___ Input records ___

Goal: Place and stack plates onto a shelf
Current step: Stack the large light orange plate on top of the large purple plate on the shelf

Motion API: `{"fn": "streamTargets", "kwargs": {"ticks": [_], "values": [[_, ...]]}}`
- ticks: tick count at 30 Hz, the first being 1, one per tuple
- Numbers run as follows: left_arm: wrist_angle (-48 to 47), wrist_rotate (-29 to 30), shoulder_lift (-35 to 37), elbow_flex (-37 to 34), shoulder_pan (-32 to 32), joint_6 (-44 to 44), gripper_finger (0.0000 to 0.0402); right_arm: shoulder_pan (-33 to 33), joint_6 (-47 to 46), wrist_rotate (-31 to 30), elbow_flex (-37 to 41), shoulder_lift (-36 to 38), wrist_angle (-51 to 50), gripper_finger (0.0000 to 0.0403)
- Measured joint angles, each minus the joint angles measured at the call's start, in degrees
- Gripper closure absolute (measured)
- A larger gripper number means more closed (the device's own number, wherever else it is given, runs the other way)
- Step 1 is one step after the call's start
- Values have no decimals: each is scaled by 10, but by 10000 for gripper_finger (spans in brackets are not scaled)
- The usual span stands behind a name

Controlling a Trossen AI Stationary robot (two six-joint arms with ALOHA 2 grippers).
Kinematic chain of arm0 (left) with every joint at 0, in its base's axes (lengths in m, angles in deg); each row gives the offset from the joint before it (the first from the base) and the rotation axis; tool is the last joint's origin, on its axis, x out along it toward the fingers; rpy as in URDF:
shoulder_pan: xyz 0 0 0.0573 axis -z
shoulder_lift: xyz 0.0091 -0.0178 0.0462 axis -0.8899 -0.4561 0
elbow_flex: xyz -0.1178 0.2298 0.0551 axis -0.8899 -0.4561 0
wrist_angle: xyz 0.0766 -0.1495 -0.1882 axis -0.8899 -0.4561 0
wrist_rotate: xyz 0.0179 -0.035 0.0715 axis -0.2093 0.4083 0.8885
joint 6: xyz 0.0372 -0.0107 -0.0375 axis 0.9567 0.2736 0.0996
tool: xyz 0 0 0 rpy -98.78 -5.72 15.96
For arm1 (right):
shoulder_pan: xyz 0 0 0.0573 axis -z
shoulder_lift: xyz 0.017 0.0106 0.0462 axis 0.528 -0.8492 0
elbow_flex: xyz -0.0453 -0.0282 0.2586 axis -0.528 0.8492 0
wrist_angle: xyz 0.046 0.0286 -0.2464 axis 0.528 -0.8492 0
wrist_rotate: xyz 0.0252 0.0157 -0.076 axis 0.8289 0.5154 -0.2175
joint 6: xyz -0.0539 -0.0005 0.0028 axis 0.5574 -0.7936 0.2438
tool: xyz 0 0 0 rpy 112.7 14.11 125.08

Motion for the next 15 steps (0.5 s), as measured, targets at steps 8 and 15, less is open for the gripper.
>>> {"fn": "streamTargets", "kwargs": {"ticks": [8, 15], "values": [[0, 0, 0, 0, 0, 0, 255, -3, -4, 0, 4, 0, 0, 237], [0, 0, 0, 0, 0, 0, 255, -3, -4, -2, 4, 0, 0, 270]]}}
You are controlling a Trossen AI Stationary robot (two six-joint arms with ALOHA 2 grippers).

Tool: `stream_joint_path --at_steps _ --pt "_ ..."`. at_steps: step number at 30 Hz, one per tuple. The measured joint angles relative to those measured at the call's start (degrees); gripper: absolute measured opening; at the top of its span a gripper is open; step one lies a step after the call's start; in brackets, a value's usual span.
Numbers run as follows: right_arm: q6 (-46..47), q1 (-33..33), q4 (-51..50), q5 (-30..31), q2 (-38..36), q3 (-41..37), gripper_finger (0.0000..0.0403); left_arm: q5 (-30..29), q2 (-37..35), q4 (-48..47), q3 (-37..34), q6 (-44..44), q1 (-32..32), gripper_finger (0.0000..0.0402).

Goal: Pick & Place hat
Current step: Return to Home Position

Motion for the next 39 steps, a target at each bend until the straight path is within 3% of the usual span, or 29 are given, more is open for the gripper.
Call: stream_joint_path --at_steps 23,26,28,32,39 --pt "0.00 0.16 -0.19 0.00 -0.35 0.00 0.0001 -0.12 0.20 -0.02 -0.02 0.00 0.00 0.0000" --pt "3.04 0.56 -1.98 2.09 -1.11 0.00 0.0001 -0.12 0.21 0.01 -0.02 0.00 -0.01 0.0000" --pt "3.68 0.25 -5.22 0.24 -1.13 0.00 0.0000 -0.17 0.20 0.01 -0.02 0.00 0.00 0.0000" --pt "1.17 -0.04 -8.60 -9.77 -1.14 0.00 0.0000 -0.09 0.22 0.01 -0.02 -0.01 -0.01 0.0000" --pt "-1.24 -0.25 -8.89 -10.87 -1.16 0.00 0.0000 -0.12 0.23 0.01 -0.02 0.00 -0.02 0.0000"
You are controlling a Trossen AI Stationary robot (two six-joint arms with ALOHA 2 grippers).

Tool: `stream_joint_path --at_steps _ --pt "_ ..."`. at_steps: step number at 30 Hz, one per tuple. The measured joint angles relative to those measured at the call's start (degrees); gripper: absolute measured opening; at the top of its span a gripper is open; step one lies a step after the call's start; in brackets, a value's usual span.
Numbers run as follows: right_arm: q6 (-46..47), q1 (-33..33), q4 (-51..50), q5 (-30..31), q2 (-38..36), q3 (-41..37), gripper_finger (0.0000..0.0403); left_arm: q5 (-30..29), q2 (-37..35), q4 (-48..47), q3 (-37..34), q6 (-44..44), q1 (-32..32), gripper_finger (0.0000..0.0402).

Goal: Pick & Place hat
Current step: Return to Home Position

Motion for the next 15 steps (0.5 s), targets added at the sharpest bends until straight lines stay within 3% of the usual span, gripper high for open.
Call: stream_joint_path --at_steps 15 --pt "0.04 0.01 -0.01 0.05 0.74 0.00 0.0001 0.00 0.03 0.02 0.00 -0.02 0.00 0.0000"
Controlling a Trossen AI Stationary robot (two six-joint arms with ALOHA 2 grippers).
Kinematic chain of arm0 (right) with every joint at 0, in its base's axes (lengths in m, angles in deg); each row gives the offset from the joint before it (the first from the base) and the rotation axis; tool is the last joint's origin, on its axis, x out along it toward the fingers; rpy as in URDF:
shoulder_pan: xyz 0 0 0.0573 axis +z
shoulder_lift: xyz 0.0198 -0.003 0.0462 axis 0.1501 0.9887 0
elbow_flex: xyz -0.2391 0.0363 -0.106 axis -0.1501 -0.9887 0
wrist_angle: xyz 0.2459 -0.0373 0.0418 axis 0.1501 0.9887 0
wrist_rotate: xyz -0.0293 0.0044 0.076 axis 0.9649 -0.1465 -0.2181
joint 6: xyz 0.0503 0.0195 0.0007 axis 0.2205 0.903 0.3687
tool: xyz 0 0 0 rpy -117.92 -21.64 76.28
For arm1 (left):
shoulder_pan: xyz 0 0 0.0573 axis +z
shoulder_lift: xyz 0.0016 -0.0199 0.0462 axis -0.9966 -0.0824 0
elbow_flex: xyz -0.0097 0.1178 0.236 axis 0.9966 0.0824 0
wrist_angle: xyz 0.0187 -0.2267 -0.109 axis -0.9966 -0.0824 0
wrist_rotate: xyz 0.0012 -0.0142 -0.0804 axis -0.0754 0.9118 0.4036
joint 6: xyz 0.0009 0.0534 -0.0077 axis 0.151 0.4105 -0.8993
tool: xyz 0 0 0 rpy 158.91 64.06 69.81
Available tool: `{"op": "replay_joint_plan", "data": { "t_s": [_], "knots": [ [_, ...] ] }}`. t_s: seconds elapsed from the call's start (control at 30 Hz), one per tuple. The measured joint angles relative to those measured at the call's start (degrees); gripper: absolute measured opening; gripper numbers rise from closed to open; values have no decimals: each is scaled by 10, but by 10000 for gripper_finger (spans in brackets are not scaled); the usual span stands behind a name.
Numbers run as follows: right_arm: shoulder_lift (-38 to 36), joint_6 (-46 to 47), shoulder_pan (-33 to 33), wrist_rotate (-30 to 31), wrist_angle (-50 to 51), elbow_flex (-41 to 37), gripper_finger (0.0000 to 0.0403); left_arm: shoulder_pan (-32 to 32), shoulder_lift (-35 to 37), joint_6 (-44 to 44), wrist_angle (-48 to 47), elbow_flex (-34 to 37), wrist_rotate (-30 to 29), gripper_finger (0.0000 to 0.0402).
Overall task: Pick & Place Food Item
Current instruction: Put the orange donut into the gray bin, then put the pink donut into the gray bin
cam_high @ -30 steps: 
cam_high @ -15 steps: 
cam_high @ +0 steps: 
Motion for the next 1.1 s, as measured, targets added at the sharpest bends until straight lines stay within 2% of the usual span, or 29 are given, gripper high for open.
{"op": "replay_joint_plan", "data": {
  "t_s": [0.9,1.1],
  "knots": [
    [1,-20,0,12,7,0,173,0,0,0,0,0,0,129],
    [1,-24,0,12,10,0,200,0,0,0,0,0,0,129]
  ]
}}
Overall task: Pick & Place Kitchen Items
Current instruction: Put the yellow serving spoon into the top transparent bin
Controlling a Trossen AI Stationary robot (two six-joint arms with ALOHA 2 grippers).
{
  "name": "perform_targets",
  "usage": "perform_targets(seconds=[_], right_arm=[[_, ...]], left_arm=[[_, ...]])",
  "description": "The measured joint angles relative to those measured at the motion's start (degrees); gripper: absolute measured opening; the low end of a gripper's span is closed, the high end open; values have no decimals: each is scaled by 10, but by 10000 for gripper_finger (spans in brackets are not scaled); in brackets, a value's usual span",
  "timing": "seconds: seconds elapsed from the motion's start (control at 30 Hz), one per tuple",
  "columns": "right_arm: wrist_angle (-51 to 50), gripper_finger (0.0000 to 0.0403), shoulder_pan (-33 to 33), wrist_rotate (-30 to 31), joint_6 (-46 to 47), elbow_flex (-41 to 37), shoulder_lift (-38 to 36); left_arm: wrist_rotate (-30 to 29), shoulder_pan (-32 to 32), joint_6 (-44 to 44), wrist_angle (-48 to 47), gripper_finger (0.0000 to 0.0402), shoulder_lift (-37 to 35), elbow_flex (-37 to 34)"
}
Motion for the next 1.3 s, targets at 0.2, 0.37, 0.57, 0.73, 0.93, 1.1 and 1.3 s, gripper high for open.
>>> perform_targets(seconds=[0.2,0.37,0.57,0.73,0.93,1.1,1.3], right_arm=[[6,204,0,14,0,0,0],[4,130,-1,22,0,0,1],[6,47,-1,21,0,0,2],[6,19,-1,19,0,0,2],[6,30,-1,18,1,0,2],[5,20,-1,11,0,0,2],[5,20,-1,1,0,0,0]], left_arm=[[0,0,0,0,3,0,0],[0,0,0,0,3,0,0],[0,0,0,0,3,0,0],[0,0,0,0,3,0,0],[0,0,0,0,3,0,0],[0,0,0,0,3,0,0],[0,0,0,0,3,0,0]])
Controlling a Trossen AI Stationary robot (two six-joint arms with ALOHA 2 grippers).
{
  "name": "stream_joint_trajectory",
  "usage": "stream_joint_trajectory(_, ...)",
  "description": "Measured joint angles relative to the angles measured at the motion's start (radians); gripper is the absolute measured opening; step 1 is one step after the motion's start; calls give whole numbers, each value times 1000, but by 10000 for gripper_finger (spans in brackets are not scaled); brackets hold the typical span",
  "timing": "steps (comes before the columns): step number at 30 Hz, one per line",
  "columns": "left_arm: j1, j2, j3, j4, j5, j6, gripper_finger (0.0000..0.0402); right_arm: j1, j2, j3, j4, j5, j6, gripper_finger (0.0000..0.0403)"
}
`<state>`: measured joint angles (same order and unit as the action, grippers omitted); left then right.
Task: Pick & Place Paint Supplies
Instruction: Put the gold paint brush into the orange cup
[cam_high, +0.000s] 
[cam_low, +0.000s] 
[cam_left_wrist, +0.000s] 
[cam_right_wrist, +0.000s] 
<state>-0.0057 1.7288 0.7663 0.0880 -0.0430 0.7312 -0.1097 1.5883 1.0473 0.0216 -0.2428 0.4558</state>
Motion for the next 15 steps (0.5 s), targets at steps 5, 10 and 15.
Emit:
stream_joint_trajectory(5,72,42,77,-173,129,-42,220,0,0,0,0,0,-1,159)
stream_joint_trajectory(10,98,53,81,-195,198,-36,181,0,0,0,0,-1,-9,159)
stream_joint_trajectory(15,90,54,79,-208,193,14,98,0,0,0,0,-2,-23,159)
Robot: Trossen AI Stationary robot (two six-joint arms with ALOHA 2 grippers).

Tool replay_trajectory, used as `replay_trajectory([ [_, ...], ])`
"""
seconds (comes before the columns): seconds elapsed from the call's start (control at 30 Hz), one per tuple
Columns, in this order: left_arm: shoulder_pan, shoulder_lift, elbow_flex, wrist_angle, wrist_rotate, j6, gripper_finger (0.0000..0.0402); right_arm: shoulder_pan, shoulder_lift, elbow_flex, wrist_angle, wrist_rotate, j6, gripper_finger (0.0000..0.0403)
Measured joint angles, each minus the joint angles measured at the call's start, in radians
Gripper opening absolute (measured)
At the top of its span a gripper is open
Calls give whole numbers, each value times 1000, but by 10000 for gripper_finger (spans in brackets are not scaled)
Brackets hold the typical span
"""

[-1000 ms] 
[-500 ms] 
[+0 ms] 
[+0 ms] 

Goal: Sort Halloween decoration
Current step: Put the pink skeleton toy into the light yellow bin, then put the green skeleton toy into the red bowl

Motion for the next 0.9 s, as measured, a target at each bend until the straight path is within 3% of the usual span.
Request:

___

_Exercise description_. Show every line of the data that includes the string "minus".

_Exercise answer_.
- Measured joint angles, each minus the joint angles measured at the call's start, in degrees
Measured joint angles, each minus the joint angles measured at the call's start, in radians

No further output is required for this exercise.